* [Requirement] For the material below, state how many lines have the word "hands" in them, with no other words.

┌─ Entries provided

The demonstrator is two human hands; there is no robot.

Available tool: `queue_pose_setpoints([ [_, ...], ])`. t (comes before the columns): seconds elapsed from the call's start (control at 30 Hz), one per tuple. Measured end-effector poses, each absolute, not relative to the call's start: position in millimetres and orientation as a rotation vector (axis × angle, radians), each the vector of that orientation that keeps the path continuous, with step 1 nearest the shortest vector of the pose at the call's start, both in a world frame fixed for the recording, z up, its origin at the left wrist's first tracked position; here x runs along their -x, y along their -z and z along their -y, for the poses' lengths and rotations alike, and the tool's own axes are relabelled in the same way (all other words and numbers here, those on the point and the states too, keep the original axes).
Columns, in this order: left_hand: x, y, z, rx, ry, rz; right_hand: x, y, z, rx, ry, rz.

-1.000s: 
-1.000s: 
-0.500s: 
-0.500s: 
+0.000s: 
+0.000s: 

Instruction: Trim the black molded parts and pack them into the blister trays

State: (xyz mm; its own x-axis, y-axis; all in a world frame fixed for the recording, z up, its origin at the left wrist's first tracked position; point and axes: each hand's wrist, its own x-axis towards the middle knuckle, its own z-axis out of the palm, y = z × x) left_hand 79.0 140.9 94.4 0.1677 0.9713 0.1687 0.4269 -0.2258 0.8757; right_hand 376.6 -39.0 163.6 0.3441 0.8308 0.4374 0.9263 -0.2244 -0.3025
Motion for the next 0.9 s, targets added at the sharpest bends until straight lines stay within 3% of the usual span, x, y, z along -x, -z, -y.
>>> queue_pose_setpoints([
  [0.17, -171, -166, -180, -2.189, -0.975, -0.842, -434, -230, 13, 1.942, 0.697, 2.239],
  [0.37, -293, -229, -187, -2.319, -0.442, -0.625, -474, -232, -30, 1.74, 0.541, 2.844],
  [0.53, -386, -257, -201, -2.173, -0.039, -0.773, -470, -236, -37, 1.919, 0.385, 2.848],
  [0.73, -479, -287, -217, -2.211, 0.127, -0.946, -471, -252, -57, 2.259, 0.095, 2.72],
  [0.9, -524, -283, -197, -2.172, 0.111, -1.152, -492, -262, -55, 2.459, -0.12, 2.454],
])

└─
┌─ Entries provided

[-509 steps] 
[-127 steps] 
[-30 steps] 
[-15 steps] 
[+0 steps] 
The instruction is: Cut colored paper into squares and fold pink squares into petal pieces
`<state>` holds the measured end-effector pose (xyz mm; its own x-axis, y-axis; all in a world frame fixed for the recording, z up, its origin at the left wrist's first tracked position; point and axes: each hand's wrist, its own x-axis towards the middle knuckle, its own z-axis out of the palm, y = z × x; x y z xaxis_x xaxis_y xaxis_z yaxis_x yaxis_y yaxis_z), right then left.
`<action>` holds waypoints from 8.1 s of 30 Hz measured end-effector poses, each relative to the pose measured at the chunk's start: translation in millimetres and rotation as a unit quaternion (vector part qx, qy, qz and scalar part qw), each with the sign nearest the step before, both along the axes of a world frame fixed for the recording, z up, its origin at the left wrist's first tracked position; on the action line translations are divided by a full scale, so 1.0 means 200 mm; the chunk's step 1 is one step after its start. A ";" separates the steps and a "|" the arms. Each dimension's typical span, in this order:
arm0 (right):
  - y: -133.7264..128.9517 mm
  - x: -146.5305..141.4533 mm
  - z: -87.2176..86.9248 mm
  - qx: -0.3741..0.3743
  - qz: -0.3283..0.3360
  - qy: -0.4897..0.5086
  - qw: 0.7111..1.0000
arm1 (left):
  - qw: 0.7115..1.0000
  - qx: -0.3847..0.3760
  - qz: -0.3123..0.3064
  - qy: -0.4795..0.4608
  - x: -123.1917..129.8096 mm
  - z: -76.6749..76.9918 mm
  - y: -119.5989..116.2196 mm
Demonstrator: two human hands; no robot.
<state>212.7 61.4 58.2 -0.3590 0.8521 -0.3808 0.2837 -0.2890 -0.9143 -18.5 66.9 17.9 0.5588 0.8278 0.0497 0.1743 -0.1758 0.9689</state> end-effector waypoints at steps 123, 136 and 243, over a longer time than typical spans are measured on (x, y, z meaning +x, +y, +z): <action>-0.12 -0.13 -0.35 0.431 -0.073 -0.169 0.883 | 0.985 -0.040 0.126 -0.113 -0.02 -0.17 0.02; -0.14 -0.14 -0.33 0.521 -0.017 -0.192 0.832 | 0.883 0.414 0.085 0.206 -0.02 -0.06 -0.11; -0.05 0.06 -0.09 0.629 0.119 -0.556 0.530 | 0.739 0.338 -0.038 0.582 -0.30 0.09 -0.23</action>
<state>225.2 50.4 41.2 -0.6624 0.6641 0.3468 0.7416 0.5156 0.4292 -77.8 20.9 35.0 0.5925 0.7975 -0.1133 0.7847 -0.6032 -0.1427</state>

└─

* [Solution for this exercise] 2